Бывали месяцы, когда война точно отходила куда-то, замирала или глохла, и Пашка забывал о ней.

На катке в Петровском парке в тихий день перед оттепелью он встретил Любу Сафонову, дочь штабс-капитана, который жил площадкой ниже.

Он очень смутился. Его всегда смущала эта бледная, худенькая, большеглазая девочка со строгими бровями, в меховой шапочке. Он поздоровался, даже шаркнул по льду коньком, едва не упал.

– Я рада вас видеть, – сказала Люба.

У него что-то тронуло сердце.

Они покатились вместе. Лед был побелевший, мягкий. Над катком стоял беловатый туман сумерек. Дуговые фонари, уже зажженные, казались розоватыми.
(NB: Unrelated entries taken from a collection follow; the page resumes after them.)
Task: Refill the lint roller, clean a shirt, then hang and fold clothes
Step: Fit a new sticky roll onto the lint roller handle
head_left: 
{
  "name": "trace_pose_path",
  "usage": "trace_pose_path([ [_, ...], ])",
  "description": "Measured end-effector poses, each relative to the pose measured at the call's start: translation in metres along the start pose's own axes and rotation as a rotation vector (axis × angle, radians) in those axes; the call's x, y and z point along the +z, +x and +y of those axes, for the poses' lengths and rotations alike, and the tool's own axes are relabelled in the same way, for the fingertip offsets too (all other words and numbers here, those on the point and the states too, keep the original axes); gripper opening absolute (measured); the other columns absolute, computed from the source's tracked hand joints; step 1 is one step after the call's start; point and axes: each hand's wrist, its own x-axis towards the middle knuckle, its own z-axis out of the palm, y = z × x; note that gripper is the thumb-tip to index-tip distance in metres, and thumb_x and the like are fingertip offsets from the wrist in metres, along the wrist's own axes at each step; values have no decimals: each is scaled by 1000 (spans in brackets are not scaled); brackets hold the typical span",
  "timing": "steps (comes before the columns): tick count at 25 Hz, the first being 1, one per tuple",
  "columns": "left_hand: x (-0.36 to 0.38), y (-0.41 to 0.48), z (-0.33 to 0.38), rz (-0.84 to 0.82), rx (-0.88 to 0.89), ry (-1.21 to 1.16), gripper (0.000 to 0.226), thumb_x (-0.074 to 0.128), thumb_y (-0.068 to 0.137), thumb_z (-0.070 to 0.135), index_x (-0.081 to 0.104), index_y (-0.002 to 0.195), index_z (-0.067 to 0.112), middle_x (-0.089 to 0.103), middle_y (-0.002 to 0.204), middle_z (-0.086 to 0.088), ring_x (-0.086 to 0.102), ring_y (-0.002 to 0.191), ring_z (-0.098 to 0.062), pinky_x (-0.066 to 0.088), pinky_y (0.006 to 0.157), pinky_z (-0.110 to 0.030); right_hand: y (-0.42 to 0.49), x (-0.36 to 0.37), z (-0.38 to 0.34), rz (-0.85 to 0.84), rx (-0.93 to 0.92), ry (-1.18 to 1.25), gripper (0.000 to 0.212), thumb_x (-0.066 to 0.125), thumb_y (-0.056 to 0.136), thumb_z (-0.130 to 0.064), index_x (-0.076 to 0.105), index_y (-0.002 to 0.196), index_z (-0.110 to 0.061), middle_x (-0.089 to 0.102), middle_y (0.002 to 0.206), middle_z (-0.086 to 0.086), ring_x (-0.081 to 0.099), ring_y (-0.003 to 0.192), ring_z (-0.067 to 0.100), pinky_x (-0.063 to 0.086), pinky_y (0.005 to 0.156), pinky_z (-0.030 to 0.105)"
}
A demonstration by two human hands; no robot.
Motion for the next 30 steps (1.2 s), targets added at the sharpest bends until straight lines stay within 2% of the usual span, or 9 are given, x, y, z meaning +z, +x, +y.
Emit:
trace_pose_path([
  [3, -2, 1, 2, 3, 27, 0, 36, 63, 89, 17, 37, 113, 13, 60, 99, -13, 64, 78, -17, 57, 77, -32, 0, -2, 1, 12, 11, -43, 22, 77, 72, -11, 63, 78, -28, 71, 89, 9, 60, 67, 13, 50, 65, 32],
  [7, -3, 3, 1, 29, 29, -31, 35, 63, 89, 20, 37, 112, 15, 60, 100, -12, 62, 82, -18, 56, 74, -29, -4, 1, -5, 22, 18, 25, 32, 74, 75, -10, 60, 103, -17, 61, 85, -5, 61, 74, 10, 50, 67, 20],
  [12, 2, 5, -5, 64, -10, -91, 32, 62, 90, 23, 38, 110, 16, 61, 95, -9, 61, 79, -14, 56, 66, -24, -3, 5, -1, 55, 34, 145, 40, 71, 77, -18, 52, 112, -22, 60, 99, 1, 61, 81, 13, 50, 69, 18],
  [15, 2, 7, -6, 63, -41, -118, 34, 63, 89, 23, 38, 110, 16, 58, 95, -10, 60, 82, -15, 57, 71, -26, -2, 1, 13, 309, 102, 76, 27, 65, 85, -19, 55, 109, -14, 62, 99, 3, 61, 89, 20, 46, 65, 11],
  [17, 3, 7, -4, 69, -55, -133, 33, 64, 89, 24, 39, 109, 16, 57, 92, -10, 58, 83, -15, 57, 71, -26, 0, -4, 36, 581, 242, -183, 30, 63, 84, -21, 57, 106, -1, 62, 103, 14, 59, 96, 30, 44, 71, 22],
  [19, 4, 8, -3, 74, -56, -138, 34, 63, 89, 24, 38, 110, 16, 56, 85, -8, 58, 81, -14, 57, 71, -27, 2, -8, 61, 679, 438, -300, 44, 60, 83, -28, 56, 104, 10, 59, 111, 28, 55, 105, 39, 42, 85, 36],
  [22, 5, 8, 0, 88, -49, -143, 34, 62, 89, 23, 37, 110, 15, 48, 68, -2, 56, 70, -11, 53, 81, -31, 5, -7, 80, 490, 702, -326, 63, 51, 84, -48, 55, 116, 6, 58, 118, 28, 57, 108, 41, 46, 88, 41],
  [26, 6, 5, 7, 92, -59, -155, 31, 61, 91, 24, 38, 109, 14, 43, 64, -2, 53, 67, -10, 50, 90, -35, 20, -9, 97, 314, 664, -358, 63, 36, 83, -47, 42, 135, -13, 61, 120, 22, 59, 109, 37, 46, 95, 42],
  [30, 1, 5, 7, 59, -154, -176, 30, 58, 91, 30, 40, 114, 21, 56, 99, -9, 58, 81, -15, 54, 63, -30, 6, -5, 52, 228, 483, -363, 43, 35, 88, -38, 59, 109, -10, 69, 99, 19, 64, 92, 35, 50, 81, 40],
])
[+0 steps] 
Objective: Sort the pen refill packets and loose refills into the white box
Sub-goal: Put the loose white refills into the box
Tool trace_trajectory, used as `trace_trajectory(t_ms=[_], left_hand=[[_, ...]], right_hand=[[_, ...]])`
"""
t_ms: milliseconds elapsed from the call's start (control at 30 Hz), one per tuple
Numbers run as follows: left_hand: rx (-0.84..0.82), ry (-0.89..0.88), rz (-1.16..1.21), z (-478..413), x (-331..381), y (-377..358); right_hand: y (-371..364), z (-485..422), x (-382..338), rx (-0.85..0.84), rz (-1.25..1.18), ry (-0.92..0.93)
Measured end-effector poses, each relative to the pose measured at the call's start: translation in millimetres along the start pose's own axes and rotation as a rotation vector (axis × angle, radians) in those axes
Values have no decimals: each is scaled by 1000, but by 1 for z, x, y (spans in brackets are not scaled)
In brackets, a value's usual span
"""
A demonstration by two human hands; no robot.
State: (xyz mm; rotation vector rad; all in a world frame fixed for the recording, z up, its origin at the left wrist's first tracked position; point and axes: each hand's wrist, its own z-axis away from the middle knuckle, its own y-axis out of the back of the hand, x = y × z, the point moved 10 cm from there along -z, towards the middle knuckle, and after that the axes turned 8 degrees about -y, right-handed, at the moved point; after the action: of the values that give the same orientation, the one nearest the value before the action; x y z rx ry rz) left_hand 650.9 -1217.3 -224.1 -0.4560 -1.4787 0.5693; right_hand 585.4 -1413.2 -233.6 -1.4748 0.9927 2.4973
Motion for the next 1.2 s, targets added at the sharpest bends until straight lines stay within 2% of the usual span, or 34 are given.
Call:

В деревянной будке военные музыканты настраивали трубы. Люба сказала:

– Я вас видела у раздевалки, а вы меня не заметили.

– Простите, ей-Богу, не видел.

– Что-то близоруким стали.

Заиграла музыка, неожиданно, плавно. Дружнее зазвенели коньки. На льду шуршала толпа.

– А вы знаете, мы станем родственниками, – весело говорила Люба. – Ваш брат просит руки Аглаи. Папа согласился.

– Да что вы говорите, вот новость, ей-Богу.

Он усиленно божился, хотя обычно не божился, и сдвинул на затылок шапку. Он хотел быть перед Любой ловчее, молодцеватее, и у него мелькнуло, что так, с клочком волос из-под фуражки, он похож на казака Крючкова. Он был страшно рад, что Люба сегодня смеется всему, что он ни скажет. Он готов был стать на голову, ходить по льду на руках, как клоун, чтобы только ей нравилось. От смеха у Любы сиял рот.

Они оба раскраснелись, им стало жарко. Влажные вязаные перчатки Пашки слегка дымились. Музыка плавно играла все то же, как им казалось, одна труба, как всегда бывает, вдруг крякнула и умолкла.

Они сели на скамью. Иней оттаял от дыхания на меховом воротнике Любиной шубки. Пашка чувствовал запах ее, свежий и немного влажный. Люба сняла шведскую черную перчатку, ее рука светилась удивительно. Он заметил легкие полоски на пальцах, след перчатки, слегка жавшей руку.

Ему было необыкновенно трогательно, что это странное существо, Любочка Сафонова, его сверстница, какой он почему-то побаивался, сидит с ним на скамье, чертит коньками мягкий белый лед, вперед-назад, и музыка плавно играет, и ветер сырой плавно, точно музыка, дышит в лицо. Он сказал, что труба крякает, как утка. Люба засмеялась, потом нахмурилась строго:

– Так и надо, чтобы крякала.

– Почему?

– Не знаю. Но так надо. Я понимаю.

Он подвинул шапку на затылок, все еще думал, что похож на Крючкова:

– Вы, Любочка, как наш сапожник Потылицын. Он тоже, когда выпьет, кричит: все понимаю.